↓

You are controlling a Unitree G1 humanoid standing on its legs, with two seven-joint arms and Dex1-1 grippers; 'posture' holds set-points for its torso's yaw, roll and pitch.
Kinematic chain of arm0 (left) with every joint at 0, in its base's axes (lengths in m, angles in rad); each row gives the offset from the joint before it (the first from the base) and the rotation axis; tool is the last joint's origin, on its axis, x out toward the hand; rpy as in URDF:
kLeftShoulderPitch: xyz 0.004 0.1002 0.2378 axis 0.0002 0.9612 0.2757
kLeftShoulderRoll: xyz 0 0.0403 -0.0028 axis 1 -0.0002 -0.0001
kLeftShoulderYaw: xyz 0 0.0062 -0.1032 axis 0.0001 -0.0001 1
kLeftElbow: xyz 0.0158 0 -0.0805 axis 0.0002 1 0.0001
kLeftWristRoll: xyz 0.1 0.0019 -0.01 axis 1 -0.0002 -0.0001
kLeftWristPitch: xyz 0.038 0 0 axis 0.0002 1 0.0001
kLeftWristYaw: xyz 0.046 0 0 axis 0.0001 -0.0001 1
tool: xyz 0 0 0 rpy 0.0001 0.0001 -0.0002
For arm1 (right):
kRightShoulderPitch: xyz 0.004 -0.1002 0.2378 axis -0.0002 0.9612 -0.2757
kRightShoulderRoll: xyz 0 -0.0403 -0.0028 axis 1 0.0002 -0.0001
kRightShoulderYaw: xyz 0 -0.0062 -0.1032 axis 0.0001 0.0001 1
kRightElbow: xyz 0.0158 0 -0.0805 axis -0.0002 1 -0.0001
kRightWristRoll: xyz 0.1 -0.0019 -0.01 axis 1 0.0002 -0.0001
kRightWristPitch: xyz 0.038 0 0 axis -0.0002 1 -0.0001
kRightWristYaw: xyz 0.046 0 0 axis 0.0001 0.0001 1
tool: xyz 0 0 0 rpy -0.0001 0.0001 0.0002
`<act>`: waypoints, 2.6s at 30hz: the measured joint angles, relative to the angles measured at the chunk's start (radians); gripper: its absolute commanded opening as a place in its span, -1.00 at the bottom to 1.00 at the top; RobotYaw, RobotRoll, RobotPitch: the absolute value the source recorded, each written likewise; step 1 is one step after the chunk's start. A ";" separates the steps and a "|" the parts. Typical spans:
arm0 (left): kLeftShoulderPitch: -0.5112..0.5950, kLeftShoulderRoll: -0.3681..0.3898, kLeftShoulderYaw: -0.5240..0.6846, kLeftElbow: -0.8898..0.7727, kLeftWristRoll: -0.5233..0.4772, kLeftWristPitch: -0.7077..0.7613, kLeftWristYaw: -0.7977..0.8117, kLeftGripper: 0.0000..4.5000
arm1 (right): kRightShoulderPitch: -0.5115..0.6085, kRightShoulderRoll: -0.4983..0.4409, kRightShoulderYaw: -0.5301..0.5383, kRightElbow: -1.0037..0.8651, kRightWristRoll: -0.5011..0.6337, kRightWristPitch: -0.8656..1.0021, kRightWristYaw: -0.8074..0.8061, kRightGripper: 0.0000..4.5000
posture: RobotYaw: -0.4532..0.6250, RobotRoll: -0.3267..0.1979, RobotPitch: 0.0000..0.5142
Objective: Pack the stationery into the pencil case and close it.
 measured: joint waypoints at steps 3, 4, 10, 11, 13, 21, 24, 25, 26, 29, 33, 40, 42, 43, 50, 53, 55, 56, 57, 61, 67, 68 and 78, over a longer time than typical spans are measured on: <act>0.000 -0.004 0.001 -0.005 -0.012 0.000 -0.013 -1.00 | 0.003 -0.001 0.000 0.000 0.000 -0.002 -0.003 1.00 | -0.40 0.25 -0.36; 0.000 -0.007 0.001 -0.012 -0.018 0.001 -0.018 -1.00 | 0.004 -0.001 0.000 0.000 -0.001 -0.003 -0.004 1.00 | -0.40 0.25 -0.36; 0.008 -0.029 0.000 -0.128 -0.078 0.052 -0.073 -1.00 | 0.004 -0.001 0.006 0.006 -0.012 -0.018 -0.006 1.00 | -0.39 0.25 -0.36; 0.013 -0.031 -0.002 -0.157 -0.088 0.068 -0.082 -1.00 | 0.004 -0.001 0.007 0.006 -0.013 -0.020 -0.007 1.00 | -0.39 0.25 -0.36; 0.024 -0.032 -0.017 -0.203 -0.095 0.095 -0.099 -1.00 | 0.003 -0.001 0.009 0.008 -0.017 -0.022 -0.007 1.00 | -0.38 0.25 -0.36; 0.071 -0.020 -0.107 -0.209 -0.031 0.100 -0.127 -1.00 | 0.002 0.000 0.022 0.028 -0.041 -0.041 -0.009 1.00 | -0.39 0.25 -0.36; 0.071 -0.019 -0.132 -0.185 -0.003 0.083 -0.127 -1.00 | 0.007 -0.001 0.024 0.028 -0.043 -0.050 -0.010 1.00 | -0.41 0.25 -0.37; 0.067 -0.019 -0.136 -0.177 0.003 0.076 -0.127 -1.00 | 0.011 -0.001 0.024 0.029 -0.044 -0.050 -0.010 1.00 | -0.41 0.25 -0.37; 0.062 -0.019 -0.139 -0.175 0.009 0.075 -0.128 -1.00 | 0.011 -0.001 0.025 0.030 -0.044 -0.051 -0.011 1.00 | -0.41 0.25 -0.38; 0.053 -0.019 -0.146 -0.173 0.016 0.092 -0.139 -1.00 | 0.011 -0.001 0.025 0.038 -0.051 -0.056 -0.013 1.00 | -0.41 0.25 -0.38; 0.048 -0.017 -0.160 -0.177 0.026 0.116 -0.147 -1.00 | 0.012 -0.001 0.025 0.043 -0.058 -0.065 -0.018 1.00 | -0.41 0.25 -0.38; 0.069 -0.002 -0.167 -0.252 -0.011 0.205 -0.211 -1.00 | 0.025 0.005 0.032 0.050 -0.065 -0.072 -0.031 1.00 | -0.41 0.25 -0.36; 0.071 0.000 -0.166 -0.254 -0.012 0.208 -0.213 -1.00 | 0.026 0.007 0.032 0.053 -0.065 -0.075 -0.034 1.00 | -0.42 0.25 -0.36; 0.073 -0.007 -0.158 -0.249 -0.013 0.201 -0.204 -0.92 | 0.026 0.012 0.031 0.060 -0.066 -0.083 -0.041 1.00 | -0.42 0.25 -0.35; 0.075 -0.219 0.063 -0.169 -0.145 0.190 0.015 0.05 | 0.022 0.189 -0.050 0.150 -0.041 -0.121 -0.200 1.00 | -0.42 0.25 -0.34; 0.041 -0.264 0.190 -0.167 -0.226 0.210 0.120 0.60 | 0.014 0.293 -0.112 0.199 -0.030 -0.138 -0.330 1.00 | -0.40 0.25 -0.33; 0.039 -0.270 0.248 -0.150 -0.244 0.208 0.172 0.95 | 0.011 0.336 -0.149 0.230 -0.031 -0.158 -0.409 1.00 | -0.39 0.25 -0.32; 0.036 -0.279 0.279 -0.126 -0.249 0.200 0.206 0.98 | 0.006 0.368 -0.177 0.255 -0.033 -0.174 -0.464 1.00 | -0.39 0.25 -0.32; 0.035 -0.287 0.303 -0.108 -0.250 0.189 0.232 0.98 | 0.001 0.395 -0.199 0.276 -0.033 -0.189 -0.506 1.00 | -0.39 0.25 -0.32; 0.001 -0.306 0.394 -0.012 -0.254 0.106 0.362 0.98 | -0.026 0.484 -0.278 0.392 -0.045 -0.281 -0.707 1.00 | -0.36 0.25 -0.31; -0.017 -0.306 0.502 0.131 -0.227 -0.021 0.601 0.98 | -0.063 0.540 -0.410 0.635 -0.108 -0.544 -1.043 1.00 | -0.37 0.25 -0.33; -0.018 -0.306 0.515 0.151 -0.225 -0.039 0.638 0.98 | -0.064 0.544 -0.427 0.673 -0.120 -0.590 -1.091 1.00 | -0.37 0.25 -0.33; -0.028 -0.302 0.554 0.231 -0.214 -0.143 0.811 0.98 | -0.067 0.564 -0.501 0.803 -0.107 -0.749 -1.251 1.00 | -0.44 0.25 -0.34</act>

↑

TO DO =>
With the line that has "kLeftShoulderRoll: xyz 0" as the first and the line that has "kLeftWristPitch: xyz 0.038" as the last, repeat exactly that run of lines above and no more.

TASK ANSWER =>
kLeftShoulderRoll: xyz 0 0.0403 -0.0028 axis 1 -0.0002 -0.0001
kLeftShoulderYaw: xyz 0 0.0062 -0.1032 axis 0.0001 -0.0001 1
kLeftElbow: xyz 0.0158 0 -0.0805 axis 0.0002 1 0.0001
kLeftWristRoll: xyz 0.1 0.0019 -0.01 axis 1 -0.0002 -0.0001
kLeftWristPitch: xyz 0.038 0 0 axis 0.0002 1 0.0001

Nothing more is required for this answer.